Article ID Journal Published Year Pages File Type
2761068 Journal of Cardiothoracic and Vascular Anesthesia 2008 4 Pages PDF
Abstract

Objective: To determine the feasibility, safety, and efficacy on PaO2/FIO2 ratio of prone positioning (PP) for acute respiratory distress syndrome (ARDS) after cardiac surgery.Design: Retrospective review of information entered prospectively in the authors' database.Setting: A private community nonteaching hospital.Participants: Sixteen patients who developed ARDS after cardiac surgery from January 2004 through June 2005.Interventions: PP to improve oxygenation.Measurements and Main Results: After a median duration of 18 (range, 14-27) hours in PP, PaO2/FIO2 improved in 14 (87.5%) patients. For the entire population, median PaO2/FIO2 rose from 87 (range, 56-161) before PP to 194 (range, 94-460; p < 0.05) after it.

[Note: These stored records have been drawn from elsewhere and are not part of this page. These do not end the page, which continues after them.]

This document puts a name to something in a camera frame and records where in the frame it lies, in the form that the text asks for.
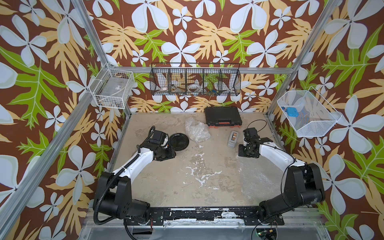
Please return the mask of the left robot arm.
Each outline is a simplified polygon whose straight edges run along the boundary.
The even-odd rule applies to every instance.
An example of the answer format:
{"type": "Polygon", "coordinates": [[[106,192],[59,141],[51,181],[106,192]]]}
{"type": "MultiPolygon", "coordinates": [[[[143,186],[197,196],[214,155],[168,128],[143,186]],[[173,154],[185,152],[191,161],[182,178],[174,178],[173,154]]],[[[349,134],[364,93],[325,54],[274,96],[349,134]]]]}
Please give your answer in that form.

After supine repositioning (SR), PaO2/FIO2 declined to 146 (range, 72-320; not significant). PaO2/FIO2 at the end of PP and 1 day after SR were comparable, respectively, 194 (range, 94-460) and 184 (range, 105-342). No severe complication was associated with PP, but 5 patients developed pressure sores and 2 others had superficial sternal wound infections. Intensive care unit mortality of 37.5% reflected the number of organ failure(s); there were no deaths with 2 failures, and 60% with ≥3 organ failures died (p = 0.03). Mortality rates were comparable regardless of whether patients were PaO2/FIO2 responders or their PaCO2 decreased by ≥1 mmHg.Conclusion: PP to treat ARDS after cardiac surgery is feasible, safe, and can efficiently improve oxygenation. Measures to prevent pressure sores are mandatory.